Look over the lines below. Report each one that includes the string "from".

START Source material

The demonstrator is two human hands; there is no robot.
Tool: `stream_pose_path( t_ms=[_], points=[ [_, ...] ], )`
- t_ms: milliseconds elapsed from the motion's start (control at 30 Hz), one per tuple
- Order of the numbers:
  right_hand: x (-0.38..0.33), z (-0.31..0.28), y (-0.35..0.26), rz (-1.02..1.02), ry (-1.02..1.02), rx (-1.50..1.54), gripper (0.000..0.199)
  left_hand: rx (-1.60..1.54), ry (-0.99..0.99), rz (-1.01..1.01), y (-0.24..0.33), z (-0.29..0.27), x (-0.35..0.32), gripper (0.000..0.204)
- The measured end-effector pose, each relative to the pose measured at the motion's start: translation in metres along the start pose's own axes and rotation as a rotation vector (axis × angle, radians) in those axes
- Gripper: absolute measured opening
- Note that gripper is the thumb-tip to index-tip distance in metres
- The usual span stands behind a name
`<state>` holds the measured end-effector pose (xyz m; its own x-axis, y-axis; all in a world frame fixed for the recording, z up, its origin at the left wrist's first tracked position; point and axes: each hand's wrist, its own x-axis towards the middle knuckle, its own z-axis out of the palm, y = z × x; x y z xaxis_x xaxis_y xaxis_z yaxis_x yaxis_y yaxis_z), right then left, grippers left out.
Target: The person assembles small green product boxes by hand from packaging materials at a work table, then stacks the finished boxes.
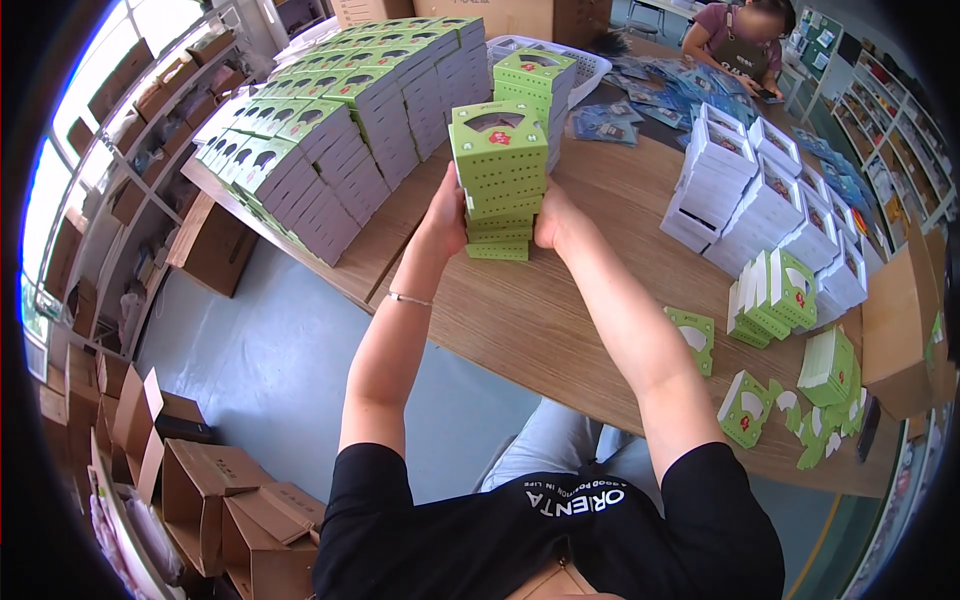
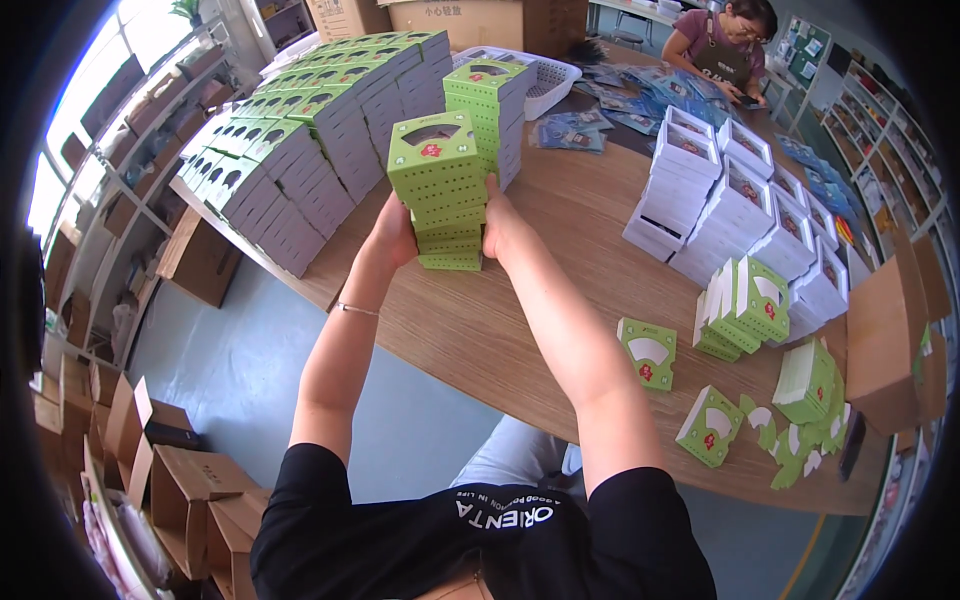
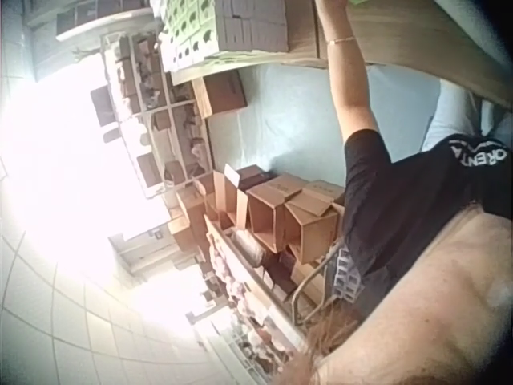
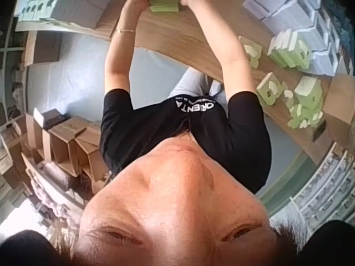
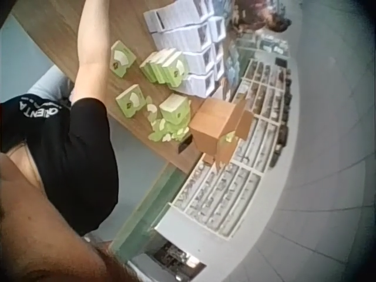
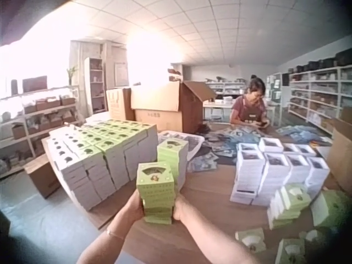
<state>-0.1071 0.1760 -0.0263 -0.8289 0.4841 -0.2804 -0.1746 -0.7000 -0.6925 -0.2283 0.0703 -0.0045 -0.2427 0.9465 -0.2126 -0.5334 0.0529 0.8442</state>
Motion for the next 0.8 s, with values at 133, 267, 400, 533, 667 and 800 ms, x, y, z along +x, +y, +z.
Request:
stream_pose_path(
  t_ms=[133, 267, 400, 533, 667, 800],
  points=[
    [-0.014, 0.011, 0.012, 0.043, -0.010, 0.014, 0.072, 0.115, -0.001, -0.061, 0.012, 0.011, -0.009, 0.053],
    [-0.026, 0.009, 0.015, -0.045, -0.097, -0.036, 0.080, 0.165, -0.036, -0.113, 0.016, 0.010, -0.011, 0.053],
    [-0.026, 0.002, 0.020, -0.068, -0.107, 0.092, 0.082, 0.189, -0.106, -0.101, 0.016, 0.018, -0.010, 0.053],
    [-0.039, 0.012, 0.024, -0.137, -0.069, -0.021, 0.081, 0.264, -0.097, -0.088, 0.014, 0.013, -0.007, 0.054],
    [-0.049, 0.014, 0.024, -0.227, 0.122, -0.137, 0.080, 0.189, -0.108, -0.066, 0.005, 0.004, -0.003, 0.050],
    [-0.030, -0.002, 0.017, -0.336, 0.278, -0.211, 0.081, 0.025, 0.258, 0.246, -0.042, -0.027, -0.008, 0.051]
  ],
)
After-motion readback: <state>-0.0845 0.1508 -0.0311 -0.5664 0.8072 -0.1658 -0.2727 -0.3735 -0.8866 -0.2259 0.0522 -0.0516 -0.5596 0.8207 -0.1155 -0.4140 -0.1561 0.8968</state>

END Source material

**Task response:**
- t_ms: milliseconds elapsed from the motion's start (control at 30 Hz), one per tuple
Target: The person assembles small green product boxes by hand from packaging materials at a work table, then stacks the finished boxes.

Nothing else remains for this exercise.